Jung ha scritto: “Tutto ciò che ci irrita negli altri può portarci a capire noi stessi”. E l’arroganza irrita, anche molto.
Certo, vi sono forme di arroganza ingiustificabili, che disprezzano il rispetto degli altri, che prevaricano e spadroneggiano. Ma è anche vero che l’arroganza ha intensità e modulazioni molto differenti, sovente senza diventare scorretta o aggressiva.
Nella nostra relazione con la versatilità dei modi arroganti, nel reagire ed essere sensibili alle tante espressioni dell’arroganza, potremmo riconosce una differenza che può dare da pensare su sé stessi. Poiché non è uguale in tutti il sentimento di irritazione e fastidio verso la manifestazione dei modi arroganti. Se è quasi unanime la condanna dell’arroganza più tracotante, che spregia le regole di civiltà e convivenza, vi sono altri modi, meno clamorosi e sfacciati, che risultano fastidiosi ad alcuni, mentre altri ne rimangono totalmente indifferenti.
Non necessariamente l’arrogante è maleducato, scorretto o violento. È riconoscibile un’arroganza anche solo nel dire le proprie idee durante una riunione, o nel parlare a un cameriere in un ristorante. E vi è chi soffre l’arroganza intercettandola in un modo di parlare, in una postura del corpo, in un disinteresse ad ascoltare gli altri, nella sicurezza con cui si affermano le proprie idee. Forme di arroganza che non offendono o prevaricano, ma che in molte persone producono un rumore nel cuore, un fastidio.
Poiché non vi sono emozioni senza una ragione, quelle negative, come l’antipatia o l’insofferenza, hanno sempre come ragione l’intenzione di proteggerci, di allontanarci da esperienze disagevoli o dolorose. Sicché, come suggerisce Jung, ci si potrebbe chiedere cosa potremmo capire di noi stessi quando il nostro cuore ha un moto di avversione verso chi ci pare arrogante, anche quando non compie un sopruso, ma è prodotto dal suo modo di parlare e di esporre le proprie idee, oppure perché è palese il suo disinteresse per le opinioni degli altri. Perché anche l’arroganza innocua, non riprovevole eticamente, suscita un fastidio epidermico, attivando il sistema emotivo inconscio e automatizzato che se ne allontana con il disprezzo o il biasimo?
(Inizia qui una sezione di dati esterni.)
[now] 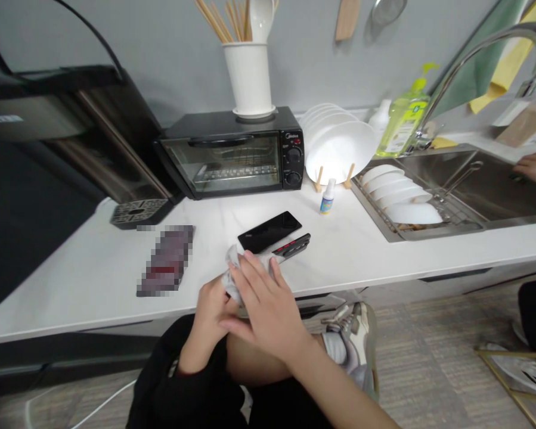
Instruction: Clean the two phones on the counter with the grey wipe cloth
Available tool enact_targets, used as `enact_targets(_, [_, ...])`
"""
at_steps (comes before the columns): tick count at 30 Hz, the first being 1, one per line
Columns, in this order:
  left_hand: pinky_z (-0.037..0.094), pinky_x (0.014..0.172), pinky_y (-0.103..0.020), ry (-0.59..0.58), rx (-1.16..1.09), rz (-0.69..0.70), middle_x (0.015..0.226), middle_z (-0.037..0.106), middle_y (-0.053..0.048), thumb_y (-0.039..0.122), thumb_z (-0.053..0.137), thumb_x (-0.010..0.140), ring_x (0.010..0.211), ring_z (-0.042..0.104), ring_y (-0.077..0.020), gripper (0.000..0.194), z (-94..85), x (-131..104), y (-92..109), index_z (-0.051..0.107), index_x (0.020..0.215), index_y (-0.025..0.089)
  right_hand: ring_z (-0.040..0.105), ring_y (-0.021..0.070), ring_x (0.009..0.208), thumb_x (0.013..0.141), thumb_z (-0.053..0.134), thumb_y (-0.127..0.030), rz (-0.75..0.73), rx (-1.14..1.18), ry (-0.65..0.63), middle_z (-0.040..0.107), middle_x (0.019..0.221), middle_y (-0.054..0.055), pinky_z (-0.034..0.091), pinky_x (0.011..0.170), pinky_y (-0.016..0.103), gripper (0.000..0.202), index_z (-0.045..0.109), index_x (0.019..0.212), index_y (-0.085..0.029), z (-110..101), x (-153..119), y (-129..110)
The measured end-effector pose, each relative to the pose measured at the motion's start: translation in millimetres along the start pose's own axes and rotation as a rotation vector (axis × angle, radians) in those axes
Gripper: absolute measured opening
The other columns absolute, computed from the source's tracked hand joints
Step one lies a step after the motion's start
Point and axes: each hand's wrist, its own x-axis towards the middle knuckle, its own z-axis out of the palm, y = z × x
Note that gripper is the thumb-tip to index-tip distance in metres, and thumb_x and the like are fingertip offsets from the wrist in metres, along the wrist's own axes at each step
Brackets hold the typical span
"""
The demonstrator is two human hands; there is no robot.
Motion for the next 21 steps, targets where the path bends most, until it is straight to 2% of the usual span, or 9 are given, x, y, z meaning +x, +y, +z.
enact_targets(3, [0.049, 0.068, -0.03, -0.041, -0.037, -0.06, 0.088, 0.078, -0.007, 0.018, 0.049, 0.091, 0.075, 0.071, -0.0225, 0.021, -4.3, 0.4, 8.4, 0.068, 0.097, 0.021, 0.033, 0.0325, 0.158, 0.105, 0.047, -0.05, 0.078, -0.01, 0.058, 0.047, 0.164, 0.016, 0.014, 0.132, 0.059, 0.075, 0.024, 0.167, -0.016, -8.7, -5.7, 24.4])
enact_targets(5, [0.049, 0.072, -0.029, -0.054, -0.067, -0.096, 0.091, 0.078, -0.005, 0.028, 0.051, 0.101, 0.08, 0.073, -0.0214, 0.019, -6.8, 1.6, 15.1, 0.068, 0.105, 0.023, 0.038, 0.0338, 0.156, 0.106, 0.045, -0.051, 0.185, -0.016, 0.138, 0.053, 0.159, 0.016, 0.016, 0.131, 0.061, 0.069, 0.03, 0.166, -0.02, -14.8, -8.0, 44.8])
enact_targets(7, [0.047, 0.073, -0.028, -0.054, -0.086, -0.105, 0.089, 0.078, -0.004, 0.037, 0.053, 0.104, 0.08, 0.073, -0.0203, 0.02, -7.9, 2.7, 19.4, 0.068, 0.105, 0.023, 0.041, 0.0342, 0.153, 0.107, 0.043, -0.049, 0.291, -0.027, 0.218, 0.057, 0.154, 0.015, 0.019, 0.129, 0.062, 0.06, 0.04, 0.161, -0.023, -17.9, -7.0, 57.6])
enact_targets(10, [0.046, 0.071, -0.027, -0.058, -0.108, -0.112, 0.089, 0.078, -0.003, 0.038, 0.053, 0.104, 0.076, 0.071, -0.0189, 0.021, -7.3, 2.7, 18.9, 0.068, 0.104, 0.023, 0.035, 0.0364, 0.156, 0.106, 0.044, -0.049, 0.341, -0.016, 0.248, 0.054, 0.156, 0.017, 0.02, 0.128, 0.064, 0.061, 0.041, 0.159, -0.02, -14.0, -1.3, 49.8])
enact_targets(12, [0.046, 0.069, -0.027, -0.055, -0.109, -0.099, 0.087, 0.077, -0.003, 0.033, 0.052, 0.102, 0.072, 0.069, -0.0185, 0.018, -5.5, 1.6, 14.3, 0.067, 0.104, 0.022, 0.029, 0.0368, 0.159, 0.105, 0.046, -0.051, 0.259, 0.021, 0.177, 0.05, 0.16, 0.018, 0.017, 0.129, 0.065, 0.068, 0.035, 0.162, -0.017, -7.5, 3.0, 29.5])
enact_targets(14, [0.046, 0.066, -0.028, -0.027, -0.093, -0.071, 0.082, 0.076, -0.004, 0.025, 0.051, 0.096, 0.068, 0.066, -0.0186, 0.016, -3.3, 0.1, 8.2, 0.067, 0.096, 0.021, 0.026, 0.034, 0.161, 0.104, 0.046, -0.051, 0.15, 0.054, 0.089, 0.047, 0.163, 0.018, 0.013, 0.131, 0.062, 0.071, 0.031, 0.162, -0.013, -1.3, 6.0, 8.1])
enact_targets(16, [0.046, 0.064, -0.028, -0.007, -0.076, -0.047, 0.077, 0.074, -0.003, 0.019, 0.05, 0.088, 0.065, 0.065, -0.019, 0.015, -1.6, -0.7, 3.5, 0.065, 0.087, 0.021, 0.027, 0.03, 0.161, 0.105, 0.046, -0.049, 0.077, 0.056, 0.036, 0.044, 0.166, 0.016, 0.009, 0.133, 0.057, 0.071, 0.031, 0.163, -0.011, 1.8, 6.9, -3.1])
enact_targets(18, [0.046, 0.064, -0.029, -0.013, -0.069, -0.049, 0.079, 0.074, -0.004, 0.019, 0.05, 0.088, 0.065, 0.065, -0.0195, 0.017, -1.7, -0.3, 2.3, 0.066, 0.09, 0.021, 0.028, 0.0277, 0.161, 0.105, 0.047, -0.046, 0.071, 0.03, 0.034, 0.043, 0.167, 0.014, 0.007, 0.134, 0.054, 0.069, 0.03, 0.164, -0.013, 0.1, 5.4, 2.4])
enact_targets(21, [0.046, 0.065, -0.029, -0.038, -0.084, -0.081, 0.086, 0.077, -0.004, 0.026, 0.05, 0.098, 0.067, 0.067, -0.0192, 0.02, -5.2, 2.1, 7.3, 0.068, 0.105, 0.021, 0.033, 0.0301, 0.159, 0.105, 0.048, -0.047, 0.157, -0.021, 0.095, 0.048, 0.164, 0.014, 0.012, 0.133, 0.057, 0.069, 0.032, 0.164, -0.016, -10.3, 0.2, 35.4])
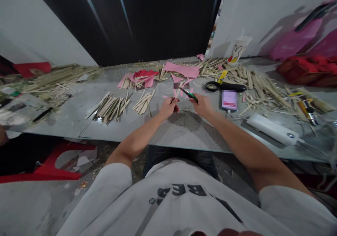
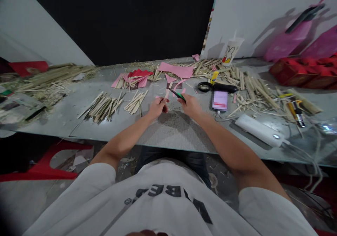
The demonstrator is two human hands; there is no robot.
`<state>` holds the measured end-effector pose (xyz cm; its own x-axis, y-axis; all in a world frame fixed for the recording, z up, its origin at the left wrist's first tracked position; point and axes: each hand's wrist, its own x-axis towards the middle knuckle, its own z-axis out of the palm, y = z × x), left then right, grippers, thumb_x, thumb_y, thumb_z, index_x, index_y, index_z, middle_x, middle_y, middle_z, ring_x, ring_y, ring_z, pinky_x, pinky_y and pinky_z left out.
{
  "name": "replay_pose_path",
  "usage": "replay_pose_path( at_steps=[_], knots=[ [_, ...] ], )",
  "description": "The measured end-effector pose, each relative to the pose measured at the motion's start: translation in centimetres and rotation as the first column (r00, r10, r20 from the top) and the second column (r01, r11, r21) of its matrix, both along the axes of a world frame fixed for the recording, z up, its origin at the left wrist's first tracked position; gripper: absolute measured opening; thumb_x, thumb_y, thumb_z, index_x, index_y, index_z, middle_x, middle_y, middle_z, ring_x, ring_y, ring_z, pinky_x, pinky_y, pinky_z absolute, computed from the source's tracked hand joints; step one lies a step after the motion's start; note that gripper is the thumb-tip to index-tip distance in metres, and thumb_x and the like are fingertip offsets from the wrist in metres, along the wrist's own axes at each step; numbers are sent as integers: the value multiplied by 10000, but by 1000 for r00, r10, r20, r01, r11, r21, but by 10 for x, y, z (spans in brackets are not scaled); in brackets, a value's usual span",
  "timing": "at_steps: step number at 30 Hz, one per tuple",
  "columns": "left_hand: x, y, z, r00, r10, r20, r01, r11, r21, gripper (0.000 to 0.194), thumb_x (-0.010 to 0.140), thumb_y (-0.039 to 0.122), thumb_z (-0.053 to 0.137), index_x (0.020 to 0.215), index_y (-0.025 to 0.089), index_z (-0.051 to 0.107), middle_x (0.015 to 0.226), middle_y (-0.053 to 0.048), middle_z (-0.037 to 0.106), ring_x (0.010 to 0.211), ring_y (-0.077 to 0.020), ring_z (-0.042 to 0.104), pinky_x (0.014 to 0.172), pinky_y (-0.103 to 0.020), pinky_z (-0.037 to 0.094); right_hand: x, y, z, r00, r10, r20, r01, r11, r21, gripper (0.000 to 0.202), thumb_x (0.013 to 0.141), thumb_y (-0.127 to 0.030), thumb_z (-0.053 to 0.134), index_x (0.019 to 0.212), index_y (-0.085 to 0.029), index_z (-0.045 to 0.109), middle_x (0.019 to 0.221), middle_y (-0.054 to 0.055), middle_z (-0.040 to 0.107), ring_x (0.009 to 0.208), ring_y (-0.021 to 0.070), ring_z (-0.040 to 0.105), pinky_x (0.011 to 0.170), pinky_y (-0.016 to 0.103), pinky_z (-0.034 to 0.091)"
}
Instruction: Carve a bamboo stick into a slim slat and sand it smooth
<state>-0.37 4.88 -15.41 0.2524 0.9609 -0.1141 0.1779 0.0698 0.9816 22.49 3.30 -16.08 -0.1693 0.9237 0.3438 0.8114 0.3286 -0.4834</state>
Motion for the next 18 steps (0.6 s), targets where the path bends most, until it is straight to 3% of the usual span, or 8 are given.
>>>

Può essere che nella cifra distintiva dell’arrogante sia presente qualcosa che la nostra psiche vive come minaccioso, come disagevole, da provocare un’emozione difensiva, come il fastidio o il rifiuto.
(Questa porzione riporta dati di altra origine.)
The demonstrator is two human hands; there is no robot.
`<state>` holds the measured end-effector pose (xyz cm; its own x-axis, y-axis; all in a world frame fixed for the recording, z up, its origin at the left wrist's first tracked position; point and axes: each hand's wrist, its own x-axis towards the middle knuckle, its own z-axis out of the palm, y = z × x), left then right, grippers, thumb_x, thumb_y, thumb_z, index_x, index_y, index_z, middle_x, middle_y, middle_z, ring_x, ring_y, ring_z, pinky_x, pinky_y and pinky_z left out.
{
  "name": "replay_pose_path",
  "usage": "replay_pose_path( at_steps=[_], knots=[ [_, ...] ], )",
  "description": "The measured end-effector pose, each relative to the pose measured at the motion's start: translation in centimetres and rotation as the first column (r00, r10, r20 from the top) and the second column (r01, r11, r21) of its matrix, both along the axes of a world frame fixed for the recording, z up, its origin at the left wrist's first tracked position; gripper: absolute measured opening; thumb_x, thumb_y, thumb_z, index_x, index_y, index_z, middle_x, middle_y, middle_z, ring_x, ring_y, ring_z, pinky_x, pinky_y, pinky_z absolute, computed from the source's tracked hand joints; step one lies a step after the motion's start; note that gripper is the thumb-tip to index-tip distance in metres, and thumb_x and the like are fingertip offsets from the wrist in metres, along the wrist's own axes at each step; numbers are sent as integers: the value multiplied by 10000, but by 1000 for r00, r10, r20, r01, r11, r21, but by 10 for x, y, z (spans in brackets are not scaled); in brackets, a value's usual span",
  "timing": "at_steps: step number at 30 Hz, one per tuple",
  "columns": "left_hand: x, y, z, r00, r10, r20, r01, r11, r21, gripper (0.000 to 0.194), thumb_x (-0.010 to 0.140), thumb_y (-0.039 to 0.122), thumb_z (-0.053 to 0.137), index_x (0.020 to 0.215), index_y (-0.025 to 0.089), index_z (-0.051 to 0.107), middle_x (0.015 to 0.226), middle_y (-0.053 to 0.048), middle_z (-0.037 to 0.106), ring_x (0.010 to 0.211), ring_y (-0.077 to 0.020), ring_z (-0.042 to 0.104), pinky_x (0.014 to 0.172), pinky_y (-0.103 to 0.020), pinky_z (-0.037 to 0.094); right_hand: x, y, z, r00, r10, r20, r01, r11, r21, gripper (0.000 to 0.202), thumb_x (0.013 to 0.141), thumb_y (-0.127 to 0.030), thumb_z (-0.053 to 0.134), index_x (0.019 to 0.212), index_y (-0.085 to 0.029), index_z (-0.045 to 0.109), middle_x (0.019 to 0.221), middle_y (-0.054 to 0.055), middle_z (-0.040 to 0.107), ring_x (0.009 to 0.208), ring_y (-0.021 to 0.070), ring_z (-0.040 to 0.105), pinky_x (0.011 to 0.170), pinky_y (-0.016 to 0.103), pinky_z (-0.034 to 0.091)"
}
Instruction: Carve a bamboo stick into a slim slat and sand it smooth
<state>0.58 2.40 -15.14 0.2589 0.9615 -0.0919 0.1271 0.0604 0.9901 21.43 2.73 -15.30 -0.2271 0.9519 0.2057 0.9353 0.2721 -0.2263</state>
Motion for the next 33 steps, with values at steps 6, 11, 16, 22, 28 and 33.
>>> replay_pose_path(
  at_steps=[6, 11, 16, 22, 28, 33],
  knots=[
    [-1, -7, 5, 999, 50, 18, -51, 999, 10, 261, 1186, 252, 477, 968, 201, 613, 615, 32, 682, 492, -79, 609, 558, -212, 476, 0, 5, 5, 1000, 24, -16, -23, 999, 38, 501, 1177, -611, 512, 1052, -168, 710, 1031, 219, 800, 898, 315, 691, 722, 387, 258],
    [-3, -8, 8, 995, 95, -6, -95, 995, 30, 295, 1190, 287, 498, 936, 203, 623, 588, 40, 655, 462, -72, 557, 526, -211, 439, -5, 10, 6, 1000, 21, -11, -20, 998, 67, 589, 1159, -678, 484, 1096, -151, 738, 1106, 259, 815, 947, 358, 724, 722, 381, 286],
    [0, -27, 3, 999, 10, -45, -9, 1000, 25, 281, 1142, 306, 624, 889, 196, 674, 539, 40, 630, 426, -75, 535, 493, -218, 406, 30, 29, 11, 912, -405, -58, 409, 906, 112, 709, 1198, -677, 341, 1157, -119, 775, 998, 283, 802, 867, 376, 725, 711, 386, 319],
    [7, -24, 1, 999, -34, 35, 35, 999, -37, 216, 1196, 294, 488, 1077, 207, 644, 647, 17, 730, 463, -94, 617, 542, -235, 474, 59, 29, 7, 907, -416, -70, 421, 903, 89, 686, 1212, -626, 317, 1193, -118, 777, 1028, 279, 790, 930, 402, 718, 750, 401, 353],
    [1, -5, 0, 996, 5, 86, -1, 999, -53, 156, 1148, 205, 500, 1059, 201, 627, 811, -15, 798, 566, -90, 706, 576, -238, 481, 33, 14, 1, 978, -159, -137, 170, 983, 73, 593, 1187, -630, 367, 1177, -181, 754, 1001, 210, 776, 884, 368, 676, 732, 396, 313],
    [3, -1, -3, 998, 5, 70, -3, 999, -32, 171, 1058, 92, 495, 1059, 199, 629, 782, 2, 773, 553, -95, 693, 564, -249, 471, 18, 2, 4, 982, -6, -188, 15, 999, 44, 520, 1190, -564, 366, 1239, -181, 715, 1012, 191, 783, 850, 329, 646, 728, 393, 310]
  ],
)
Quale, perciò, la peculiarità dell’arroganza, che muove reazioni emotive inconsciamente difensive? In misura maggiore o minore ricorre nel modo arrogante un peculiare atteggiamento verso gli altri, una postura emotiva, quella dell’impermeabilità, dell’indifferenza all’opinione delle persone. Lo stile dell’arroganza è di occupare lo spazio relazionale, di impossessarsi dell’attenzione degli altri, di esprimere le proprie idee, senza mostrare di aver bisogno di consenso, di approvazione. Di non curarsi dell’irritazione che potrebbe produrre.
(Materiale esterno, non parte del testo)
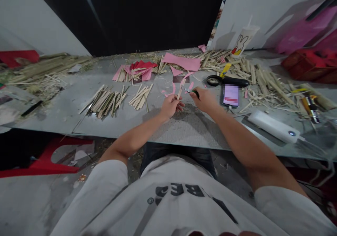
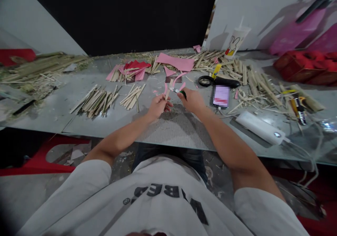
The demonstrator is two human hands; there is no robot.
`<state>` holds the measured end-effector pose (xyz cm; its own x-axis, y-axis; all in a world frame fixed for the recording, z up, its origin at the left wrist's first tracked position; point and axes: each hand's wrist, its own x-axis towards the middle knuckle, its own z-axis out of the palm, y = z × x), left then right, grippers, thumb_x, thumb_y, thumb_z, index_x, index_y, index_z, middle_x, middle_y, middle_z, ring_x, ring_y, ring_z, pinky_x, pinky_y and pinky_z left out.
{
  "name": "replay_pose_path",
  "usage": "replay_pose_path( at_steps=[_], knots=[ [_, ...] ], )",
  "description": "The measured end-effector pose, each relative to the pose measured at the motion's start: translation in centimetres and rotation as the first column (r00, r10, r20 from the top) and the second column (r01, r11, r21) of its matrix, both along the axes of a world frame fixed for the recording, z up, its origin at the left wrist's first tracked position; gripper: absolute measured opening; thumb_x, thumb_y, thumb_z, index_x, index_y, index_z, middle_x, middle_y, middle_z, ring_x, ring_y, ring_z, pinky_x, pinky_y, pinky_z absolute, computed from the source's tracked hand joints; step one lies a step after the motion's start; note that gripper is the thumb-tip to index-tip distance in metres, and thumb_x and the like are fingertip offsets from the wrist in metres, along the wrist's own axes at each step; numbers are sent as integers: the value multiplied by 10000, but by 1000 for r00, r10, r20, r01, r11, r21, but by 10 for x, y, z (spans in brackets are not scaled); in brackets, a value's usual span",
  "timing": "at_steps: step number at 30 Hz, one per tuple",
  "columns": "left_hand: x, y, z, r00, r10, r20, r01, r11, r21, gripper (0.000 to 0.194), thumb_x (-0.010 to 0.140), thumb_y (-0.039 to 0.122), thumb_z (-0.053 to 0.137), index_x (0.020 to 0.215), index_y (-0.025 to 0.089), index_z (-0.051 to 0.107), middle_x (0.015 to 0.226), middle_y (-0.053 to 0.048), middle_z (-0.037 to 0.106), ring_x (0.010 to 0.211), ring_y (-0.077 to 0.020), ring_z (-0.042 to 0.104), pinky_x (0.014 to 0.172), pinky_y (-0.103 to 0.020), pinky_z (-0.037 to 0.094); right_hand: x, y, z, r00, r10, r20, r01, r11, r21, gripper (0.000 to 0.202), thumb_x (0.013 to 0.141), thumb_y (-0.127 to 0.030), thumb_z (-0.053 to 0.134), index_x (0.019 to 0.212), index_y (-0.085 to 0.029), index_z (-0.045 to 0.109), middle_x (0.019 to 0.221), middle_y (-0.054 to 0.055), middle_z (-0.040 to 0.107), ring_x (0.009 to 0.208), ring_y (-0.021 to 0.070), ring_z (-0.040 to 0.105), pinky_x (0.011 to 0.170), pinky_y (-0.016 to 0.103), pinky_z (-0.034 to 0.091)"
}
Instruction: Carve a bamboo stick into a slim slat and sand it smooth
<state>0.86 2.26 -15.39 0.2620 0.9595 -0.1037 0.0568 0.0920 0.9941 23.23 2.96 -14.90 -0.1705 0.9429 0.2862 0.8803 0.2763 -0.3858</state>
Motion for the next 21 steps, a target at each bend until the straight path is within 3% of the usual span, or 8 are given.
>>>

Si può ipotizzare che l’irritazione che sorge alla vista dall’arrogante possa essere un allontanamento cautelativo dell’inconscio. Perché il fastidio che producono gli arroganti, nei loro modi superbi e altezzosi, infischiandosene dell’opinione degli altri, potrebbe essere la difesa che adottiamo respingendo lo specchio che possono fornirci delle nostre debolezze. Perché nel loro fastidioso eccesso di sicurezza in sé si potrebbe rispecchiare ciò che a noi manca. Noi che invece sorvegliamo e adattiamo i nostri desideri, i nostri modi di comunicare, il nostro cuore al bisogno di piacere agli altri, al bisogno di essere approvati, amati e accettati. L’arroganza, con la sua indipendenza dal bisogno di piacere, dal timore di sbagliare, tocca fastidiosamente la nostra eccessiva arrendevolezza, la troppa timidezza, il sacrificio che consumiamo della nostra libertà d’essere e di esprimete noi stessi. Così la nostra psiche ci protegge da questo faccia-faccia con la nostra dipendenza dal giudizio degli altri, nascondercelo con l’anti-patia, che disinnesca e allontana l’arrogante, riducendolo a persona scorretta, maleducata e deplorevole.